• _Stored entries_
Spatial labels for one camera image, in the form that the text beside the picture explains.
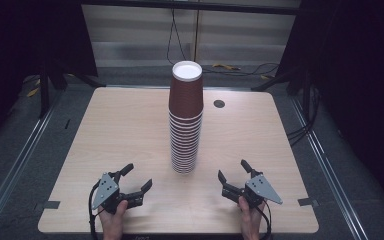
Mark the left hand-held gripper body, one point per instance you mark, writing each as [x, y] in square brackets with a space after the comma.
[106, 191]

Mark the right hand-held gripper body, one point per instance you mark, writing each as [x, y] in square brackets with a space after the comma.
[261, 188]

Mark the stack of brown paper cups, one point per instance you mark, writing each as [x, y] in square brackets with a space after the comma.
[185, 100]

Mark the person's left hand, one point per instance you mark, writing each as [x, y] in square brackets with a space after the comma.
[113, 225]

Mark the person's right hand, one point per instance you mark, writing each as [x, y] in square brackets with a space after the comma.
[251, 221]

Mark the grey tape strip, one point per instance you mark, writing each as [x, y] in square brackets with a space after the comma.
[51, 205]
[307, 201]

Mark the round dark table grommet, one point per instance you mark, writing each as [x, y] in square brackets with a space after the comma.
[219, 103]

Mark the black metal stand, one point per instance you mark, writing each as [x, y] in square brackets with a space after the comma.
[280, 80]
[44, 96]

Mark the yellow tape piece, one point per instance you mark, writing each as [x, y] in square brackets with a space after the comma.
[32, 92]
[226, 67]

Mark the black curtain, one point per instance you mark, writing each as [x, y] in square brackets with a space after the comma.
[356, 66]
[30, 36]

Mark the black overhead bar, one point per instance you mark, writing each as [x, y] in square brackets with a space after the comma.
[193, 6]

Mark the metal floor rail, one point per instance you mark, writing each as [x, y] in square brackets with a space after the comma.
[20, 160]
[326, 160]

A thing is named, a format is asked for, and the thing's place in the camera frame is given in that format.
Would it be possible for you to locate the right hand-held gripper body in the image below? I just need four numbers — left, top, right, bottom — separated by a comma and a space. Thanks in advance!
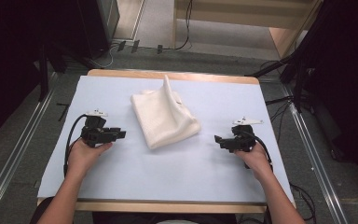
230, 117, 264, 153

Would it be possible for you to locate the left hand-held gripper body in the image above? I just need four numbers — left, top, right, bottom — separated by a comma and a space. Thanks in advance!
80, 108, 113, 148

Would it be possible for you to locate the white mesh cloth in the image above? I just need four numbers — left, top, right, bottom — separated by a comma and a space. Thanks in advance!
130, 74, 202, 150

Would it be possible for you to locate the person's right hand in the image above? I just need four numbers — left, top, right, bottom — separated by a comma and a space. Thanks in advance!
234, 143, 274, 182

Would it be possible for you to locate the person's left hand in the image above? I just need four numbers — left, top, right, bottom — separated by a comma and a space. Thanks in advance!
67, 138, 114, 179

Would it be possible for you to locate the light blue table mat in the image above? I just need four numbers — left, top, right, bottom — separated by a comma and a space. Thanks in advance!
36, 75, 295, 205

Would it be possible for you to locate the black metal stand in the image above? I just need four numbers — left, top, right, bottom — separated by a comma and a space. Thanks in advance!
244, 0, 324, 114
37, 43, 50, 103

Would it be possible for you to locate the dark computer tower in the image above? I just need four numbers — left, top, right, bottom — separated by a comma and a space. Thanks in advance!
76, 0, 121, 61

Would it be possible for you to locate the light wooden shelf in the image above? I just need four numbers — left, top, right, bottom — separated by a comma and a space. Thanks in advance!
172, 0, 324, 61

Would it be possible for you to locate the black curtain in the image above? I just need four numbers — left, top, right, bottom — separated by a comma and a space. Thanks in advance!
304, 0, 358, 188
0, 0, 87, 147

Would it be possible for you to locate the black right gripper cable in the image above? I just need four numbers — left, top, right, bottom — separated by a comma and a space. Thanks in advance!
241, 130, 274, 172

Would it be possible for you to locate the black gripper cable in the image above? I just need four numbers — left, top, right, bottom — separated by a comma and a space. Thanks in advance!
241, 130, 274, 172
62, 113, 89, 178

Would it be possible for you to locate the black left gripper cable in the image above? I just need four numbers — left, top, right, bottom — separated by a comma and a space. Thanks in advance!
62, 113, 89, 178

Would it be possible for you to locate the black floor cable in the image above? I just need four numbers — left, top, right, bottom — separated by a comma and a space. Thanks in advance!
288, 182, 317, 224
264, 95, 295, 141

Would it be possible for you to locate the metal floor rail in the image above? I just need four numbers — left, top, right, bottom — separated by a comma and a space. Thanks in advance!
0, 72, 59, 224
282, 84, 350, 224

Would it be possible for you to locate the white floor cable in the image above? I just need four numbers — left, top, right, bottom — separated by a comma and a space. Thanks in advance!
94, 43, 119, 70

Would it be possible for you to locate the black hanging cable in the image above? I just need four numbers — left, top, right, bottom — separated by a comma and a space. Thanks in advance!
167, 0, 195, 51

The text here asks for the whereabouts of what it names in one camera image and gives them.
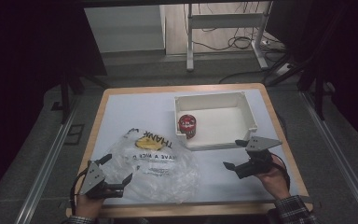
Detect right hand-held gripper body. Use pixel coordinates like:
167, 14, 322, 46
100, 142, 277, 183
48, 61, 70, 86
234, 135, 282, 180

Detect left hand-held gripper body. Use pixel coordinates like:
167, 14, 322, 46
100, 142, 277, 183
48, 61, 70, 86
78, 161, 125, 200

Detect white plastic box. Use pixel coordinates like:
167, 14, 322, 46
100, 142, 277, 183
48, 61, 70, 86
173, 91, 259, 152

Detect clear plastic bag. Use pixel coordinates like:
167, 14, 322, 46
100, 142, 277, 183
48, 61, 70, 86
101, 127, 201, 204

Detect yellow banana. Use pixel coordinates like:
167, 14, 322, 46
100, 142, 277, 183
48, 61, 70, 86
134, 135, 166, 151

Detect red-lidded can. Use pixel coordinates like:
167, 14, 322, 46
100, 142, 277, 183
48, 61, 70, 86
177, 114, 198, 140

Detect person's left hand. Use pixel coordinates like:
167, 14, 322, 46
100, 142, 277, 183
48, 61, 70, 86
74, 195, 105, 218

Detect person's right hand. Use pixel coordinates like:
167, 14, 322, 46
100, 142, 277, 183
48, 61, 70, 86
255, 155, 292, 201

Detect black metal stand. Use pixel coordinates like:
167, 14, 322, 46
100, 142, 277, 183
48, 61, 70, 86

• _Exercise description_
The answer must be the line containing "Detect person's left" and every line after it through the end of the records, repeated exactly.

• _Solution for this task_
Detect person's left hand. Use pixel coordinates like:
167, 14, 322, 46
100, 142, 277, 183
48, 61, 70, 86
74, 195, 105, 218

Detect person's right hand. Use pixel coordinates like:
167, 14, 322, 46
100, 142, 277, 183
48, 61, 70, 86
255, 155, 292, 201

Detect black metal stand. Use pixel coordinates like:
167, 14, 322, 46
100, 142, 277, 183
48, 61, 70, 86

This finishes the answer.